First year student Kate Holmes (BA (Hons) Carving: Architectural Stone) and second year student Henry Brown (BA (Hons) Carving: Woodcarving and Gilding) had their medals exhibited in the show.

Henry Brown, Medal to the Earth
‘This medal is a study into our relationship with the earth. The coolness of bronze echoes the harsh coolness of industry that tears up the natural world in search of precious materials and ores. The colour red indicates the heat of the world. As the medal sits in your hand it begins to warm, much like the world, as global temperatures are on the rise. How long before the natural world is overtaken by out industrial needs and drives.’

Kate Holmes, Cognizance
‘I’m not sure I’ve ever felt free as an individual, always a faceless part of a squad, having entered the arm at a young age, a cog in a machine.
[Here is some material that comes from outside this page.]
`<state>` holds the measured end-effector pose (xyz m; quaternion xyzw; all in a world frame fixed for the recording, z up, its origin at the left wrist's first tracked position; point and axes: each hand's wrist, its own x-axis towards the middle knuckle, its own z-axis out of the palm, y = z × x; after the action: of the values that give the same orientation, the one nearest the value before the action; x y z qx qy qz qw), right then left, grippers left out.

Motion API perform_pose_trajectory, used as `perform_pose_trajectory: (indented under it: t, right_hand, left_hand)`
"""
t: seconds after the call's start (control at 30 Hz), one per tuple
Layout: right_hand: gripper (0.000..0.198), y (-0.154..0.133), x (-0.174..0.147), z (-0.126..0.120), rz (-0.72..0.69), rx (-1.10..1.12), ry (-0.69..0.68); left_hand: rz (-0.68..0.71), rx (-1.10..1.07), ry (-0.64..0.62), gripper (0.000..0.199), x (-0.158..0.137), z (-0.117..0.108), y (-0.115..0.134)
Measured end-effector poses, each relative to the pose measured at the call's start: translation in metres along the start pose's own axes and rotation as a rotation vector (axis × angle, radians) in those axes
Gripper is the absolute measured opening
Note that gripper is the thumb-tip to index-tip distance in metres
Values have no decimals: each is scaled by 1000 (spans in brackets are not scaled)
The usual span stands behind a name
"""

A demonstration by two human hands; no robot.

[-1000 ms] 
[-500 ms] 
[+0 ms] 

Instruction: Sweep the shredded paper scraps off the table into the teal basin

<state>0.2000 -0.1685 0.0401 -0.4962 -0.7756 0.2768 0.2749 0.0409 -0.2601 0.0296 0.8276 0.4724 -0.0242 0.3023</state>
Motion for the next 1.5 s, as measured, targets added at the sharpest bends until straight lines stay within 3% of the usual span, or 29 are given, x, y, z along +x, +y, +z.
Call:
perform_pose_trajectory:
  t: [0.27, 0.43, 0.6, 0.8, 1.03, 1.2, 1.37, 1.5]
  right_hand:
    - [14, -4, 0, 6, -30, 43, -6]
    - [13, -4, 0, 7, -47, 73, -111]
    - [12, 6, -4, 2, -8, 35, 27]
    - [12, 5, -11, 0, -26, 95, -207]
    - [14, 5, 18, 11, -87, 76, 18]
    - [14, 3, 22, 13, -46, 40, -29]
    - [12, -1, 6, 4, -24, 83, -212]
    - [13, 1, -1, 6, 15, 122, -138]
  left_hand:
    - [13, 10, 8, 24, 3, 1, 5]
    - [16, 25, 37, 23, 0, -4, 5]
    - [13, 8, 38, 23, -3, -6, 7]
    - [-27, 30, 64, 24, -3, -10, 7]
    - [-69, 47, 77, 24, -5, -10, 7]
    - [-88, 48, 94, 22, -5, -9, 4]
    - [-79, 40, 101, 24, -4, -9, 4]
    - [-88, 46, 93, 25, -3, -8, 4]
This year I enrolled at City & Guilds of London Art School and for the first time feel like the scales have been tipped: encouraged to claim my agency, to find true autonomy, to think critically and creatively. This medal represents expanding beyond the “machine”. I want the unbinding of the zip on my medal to give way to the unknown underneath. It represents a literal and figurative cleaving, a severing along the grain to welcome in a previously unknown multivalence of options. Ultimately, the piece symbolises opening up to new ideas, reclaiming my own sovereignty.’

Find out more in the exhibition catalogue, where you can find the Art School featured on Page 32.

The exhibition is open at Central Saint Martins in Granary Square until Tuesday 9th May.